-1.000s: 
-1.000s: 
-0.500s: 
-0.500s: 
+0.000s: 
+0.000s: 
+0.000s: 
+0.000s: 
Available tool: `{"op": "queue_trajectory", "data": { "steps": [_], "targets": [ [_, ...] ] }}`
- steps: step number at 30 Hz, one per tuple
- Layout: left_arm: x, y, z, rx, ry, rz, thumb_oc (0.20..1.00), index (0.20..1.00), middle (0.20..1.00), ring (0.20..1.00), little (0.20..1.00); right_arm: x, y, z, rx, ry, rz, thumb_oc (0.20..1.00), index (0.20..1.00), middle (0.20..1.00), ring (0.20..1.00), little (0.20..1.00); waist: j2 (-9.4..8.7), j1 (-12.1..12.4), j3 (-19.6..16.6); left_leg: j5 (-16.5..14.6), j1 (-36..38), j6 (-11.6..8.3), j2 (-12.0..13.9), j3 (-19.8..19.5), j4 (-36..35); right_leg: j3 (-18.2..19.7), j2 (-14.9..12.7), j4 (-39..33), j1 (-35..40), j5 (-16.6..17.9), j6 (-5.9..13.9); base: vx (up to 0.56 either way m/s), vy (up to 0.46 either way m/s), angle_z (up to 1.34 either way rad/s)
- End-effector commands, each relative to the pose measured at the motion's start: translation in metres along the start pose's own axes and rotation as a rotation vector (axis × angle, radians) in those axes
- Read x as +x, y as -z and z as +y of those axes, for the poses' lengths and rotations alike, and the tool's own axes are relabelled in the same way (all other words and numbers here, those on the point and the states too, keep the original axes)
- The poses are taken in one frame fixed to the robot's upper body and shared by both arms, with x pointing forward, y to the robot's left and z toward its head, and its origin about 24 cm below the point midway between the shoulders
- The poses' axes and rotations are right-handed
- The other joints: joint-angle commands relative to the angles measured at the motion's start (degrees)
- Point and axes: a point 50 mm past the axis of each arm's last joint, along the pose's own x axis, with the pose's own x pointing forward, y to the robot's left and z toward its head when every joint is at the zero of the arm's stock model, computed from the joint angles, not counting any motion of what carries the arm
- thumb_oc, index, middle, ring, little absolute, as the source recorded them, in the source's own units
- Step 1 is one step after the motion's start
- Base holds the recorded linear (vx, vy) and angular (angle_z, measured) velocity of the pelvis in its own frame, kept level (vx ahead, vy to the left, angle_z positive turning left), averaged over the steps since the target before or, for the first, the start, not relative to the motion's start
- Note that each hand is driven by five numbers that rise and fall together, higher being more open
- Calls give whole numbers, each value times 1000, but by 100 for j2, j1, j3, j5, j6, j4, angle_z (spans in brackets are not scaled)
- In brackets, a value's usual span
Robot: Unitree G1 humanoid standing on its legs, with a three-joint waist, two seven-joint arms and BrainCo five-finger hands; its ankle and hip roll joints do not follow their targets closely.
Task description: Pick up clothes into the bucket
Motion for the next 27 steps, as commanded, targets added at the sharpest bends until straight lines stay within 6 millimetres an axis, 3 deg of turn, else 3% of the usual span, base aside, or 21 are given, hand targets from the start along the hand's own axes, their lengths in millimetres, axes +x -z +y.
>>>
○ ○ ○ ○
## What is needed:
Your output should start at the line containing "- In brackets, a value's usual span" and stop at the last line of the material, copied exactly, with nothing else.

## Finished exercise:
- In brackets, a value's usual span
Robot: Unitree G1 humanoid standing on its legs, with a three-joint waist, two seven-joint arms and BrainCo five-finger hands; its ankle and hip roll joints do not follow their targets closely.
Task description: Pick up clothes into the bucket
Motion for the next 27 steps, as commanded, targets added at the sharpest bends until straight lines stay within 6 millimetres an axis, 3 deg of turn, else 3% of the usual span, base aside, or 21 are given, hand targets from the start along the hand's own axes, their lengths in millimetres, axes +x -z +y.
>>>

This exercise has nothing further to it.